The current key application of printed electronics is the manufacture of low-cost radio frequency identification (RFID) tags, which can be printed in rolls. The potential is in the areas of printed displays, lighting, and organic photovoltaics. The wearable technology market is currently a favorable market emerging. Various products of wearable technology, such as smart clothing and smart sports glasses, activity monitors, sleep sensors, smart watches, enhanced realistic headsets, navigation compasses, etc. Flexible electronic circuits are indispensable for wearable technology devices, which will drive the development of flexible printed electronic circuits.

An important aspect of printed electronics technology is materials, including substrates and functional inks. Flexible substrates are not only suitable for existing FPCBs, but also higher performance substrates. At present, there are high-dielectric substrate materials composed of a mixture of ceramics and polymer resins, as well as high-temperature substrates, low-temperature substrates, and colorless transparent substrates. , Yellow substrate, etc.

4.3 Requirements for embedded component boards

The embedded component printed circuit board (EDPCB) is a product that realizes high-density electronic interconnection, and the embedded component technology has great potential in PCB. Embedded component technology includes molding component embedding method and printed component embedding method. Printed components are divided into thick film components and thin film components. The production of thin-film components requires special substrates. For example, the copper foil of the copper-clad laminate contains nickel-phosphorus alloy foil in the lower layer for the production of thin-film resistors; the double-sided copper-clad laminate has a high-dielectric constant substrate for the production of planar capacitors to form an embedded passive component print. PCB.System board. There is also the development of polymer composite materials filled with ceramic powder, which have high dielectric constant, low dielectric loss at high frequencies, and thin dielectric layer thickness, which can be used to make PCB inner radio frequency capacitors. Embedded components are extended to the category of flexible printed boards, and polyimide copper clad laminates are also considered to be polyimide copper clad laminates for thin film components.

4.4 Other special needs

Now there is the development of laser direct component (LDS: Laser Direct Structuring) technology, which can be used to manufacture electronic circuit and component integrated model interconnection devices. The LDS process uses thermoplastic and metal oxide materials, which are formed by laser molding and circuit metallization. 3D printing technology is trying to be used in PCB manufacturing. Circuit patterns are not limited to two-dimensional planes but become three-dimensional components. This technology also requires thermoplastic polymer materials.

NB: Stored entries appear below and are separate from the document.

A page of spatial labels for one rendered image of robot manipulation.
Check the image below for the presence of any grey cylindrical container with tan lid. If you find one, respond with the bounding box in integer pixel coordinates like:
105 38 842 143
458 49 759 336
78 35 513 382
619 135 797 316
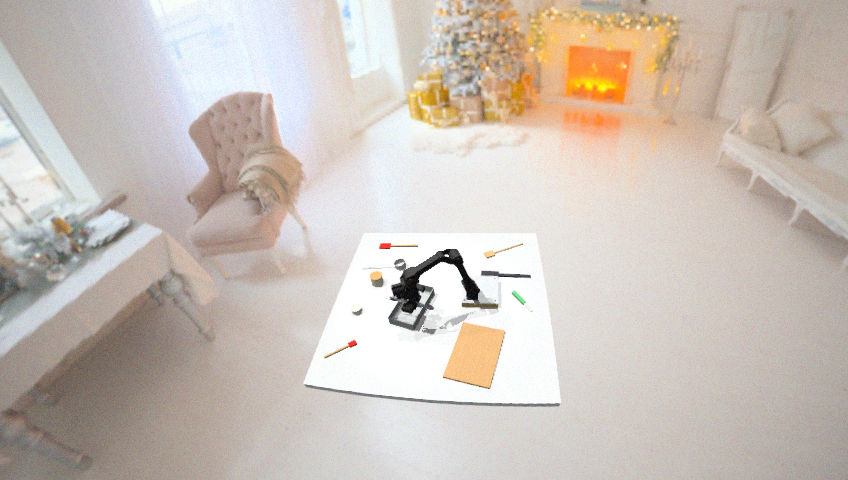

Emerging medical electronic equipment has begun to appear, some of which are implanted in the body, such as blood glucose sensing, diagnosis and treatment catheters, and cochlear implants. The PCB substrate used is a biologically inert substrate (PI or LCP). The selected conductor is stable pure precious metal (gold, platinum). The Internet of Things, smart homes, and smart cities have proposed that they will be a new growth point in the electronic information industry. Many new electronic devices will be equipped, and there will also be many new PCB and substrate requirements. It is necessary to prepare early and join in time.